Mar 22, 2019

AI's uneasy coming of age

Illustration: Rebecca Zisser/Axios

For the first six decades of AI's development, the biggest question facing researchers was whether their inventions would work at all. Now, the field has entered a new stage of introspection as its effects on society — both positive and damaging — reverberate outside the lab.

In this uneasy coming of age, AI researchers are determined to avert the catastrophic mistakes of their forefathers who brought the internet to adulthood.

What's happening: As the tech world reels from a hailstorm of crises around privacy, disinformation and monopoly — many stemming from decisions made 30 years ago — there's a sense among AI experts that this is a rare chance to get a weighty new development right, this time from the start.

  • In the internet's early days, technologists were "naive" about its potential downsides, John Etchemendy, co-director of Stanford's new Institute for Human-Centered AI (HAI), told reporters Monday at the institute's kickoff.
"We all imagined that it would allow everybody to have a voice, it would bring everybody together — you know, kumbaya.
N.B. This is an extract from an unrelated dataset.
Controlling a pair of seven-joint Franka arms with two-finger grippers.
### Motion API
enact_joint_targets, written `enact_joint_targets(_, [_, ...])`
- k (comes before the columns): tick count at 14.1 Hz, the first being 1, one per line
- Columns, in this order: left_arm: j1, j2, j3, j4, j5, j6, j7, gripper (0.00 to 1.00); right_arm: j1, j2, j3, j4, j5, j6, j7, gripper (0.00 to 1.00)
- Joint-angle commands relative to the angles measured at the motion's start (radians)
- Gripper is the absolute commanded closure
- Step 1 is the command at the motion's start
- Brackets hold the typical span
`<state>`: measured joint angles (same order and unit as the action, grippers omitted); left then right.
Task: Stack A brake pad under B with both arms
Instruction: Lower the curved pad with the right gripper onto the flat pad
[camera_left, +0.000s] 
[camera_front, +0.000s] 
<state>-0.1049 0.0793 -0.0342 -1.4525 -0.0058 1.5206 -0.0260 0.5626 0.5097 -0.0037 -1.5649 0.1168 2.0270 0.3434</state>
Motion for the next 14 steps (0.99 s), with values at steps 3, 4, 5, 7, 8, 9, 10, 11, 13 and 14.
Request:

What has in fact happened is just frightening. I think it should be a lesson to us. Now we're entering the age of AI. … We need to be 100 times more vigilant in trying to make the right decisions early on in the technology."
— John Etchemendy, Stanford
  • At the beginning of Microsoft, nobody knew their work would lead to today's information free-for-all on social media, Bill Gates said at the HAI event. "There wasn’t a recognition way in advance that that kind of freedom would have these dramatic effects that we're just beginning to debate today," he said.
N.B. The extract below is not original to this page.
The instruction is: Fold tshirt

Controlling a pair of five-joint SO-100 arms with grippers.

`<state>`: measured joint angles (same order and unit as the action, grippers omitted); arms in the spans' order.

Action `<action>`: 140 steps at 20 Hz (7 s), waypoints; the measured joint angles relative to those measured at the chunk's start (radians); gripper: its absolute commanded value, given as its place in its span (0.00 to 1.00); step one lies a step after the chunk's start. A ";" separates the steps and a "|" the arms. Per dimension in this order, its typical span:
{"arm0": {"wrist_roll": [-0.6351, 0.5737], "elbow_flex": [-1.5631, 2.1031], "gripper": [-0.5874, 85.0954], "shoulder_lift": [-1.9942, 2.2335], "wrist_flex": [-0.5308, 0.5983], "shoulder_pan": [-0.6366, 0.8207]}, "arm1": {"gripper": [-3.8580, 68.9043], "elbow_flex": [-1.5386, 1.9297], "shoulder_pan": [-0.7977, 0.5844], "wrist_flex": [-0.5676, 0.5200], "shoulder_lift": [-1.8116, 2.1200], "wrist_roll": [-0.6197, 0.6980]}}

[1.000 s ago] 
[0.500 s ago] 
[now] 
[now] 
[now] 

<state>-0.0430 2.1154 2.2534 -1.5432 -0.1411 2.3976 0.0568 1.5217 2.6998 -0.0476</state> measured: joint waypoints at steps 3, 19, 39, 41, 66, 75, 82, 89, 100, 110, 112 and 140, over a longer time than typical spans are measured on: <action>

Driving the news: Stanford trotted out some of the biggest guns in AI to celebrate the birth of its new research center on Monday. The programming emphasized the university's outsized role in the technology’s past — but the day was shot through with anxiety at a potential future shaped by AI run amok.

  • The question at the center of the symposium, and increasingly of the field: "Can we have the good without the bad?" It was asked from the stage Monday by Fei-Fei Li, a co-director at HAI and leading AI researcher.
  • "For the first time, the ethics of AI isn't an abstraction or philosophical exercise," said Li. "This tech affects real people, living real lives."
  • Similar themes swirled around MIT's high-profile launch of its own new AI center earlier this month.
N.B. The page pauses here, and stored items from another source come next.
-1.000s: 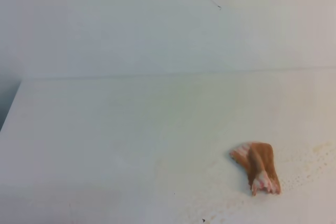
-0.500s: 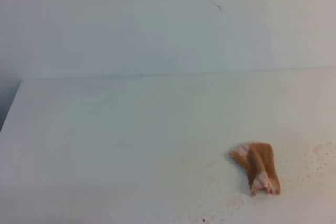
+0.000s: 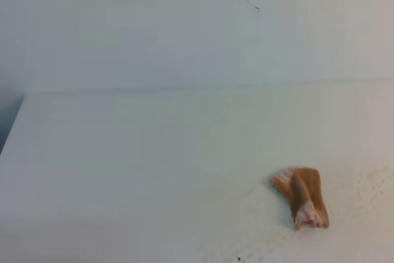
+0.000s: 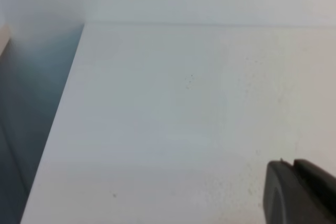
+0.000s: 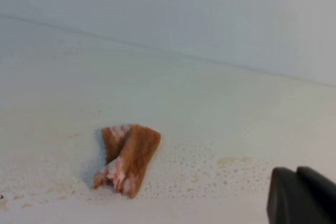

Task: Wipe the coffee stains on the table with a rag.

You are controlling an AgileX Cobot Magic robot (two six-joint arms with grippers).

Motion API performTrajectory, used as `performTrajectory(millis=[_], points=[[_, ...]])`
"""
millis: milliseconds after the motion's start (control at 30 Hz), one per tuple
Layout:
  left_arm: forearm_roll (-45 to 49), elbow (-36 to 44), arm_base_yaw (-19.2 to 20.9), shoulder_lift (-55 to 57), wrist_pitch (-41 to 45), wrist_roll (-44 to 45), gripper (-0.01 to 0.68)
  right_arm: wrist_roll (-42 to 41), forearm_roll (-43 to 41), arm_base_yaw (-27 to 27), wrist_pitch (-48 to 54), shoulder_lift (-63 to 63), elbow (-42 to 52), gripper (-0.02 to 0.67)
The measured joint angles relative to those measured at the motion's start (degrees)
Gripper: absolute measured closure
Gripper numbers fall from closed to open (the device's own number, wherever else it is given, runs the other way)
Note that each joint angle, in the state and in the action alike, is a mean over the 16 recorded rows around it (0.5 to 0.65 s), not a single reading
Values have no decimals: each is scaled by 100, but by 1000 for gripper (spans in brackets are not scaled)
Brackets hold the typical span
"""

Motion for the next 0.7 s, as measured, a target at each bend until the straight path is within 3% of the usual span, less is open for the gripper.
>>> performTrajectory(millis=[400, 700], points=[[0, 0, 0, 0, 0, 0, 674, 0, -340, -162, -21, -19, 0, 649], [0, 0, 0, 0, 0, 0, 674, -61, -427, -1316, -500, -373, 125, 649]])
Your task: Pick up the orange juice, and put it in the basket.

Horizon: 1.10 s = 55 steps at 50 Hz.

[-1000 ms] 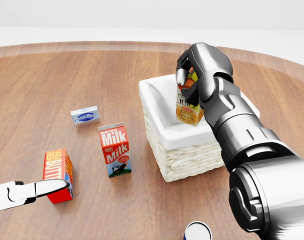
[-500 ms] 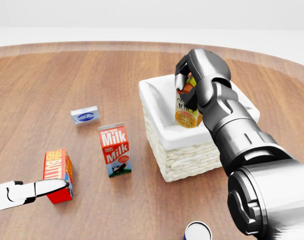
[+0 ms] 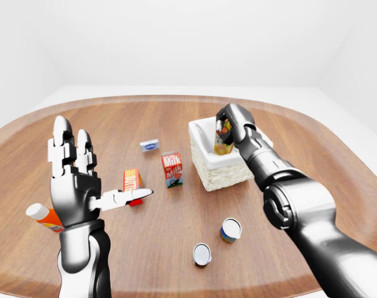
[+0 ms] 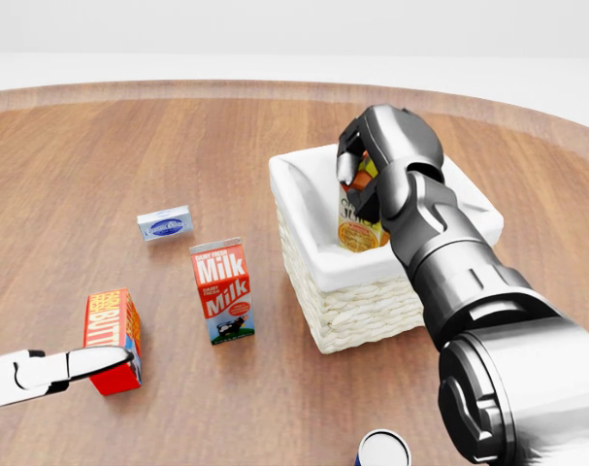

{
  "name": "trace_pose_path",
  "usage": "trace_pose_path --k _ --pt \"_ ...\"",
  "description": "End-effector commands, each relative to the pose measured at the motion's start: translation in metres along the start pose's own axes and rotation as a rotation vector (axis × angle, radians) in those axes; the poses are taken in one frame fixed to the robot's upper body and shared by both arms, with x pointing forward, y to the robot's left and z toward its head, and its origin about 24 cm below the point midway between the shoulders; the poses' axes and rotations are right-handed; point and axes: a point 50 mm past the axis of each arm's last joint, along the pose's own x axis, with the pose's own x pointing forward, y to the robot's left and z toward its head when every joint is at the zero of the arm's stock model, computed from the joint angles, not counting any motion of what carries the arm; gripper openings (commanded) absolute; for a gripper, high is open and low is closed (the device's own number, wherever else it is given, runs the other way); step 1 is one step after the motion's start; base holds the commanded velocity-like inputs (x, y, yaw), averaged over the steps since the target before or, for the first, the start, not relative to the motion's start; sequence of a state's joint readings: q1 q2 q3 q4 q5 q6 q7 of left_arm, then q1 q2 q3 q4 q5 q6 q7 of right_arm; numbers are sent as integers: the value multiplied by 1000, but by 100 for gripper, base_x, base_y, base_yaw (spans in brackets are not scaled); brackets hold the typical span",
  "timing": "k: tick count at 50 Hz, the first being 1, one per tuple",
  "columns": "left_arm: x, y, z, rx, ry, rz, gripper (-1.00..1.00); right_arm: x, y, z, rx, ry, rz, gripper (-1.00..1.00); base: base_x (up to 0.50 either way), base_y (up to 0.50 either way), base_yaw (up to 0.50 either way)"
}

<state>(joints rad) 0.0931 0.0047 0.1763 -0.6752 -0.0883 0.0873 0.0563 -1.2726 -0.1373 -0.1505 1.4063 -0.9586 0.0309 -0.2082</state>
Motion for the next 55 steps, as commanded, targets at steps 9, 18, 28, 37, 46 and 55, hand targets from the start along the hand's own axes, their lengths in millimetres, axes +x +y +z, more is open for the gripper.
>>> trace_pose_path --k 9,18,28,37,46,55 --pt "1 1 -4 1 17 1 100 -1 5 -3 17 18 14 -84 5 0 -3" --pt "0 1 -4 2 18 0 100 -1 6 -4 20 21 20 100 5 0 -3" --pt "0 1 -3 1 13 1 100 -1 6 -3 18 18 21 100 5 0 -3" --pt "0 1 -3 1 13 1 100 -1 4 -3 15 17 18 100 5 0 -3" --pt "0 1 -3 1 13 1 100 0 2 -2 14 14 14 100 5 0 -3" --pt "0 1 -3 1 13 1 100 0 -1 0 10 12 9 100 5 0 -3"
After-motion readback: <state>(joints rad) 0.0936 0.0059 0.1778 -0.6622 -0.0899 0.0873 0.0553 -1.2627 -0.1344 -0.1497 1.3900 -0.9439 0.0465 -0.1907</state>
At this early stage, the angst and determination has yielded only baby steps toward answers.

Among the concerns motivating the explosion of conferences, institutes and experts centered on ethics in AI: algorithms that perpetuate biases, widespread job losses due to automation, and an erosion of our own ability to think critically.

  • "Something big is happening in the plumbing of the world," said California Gov. Gavin Newsom at the Stanford event. "We're going from something old to something new, and we are not prepared as a society to deal with it."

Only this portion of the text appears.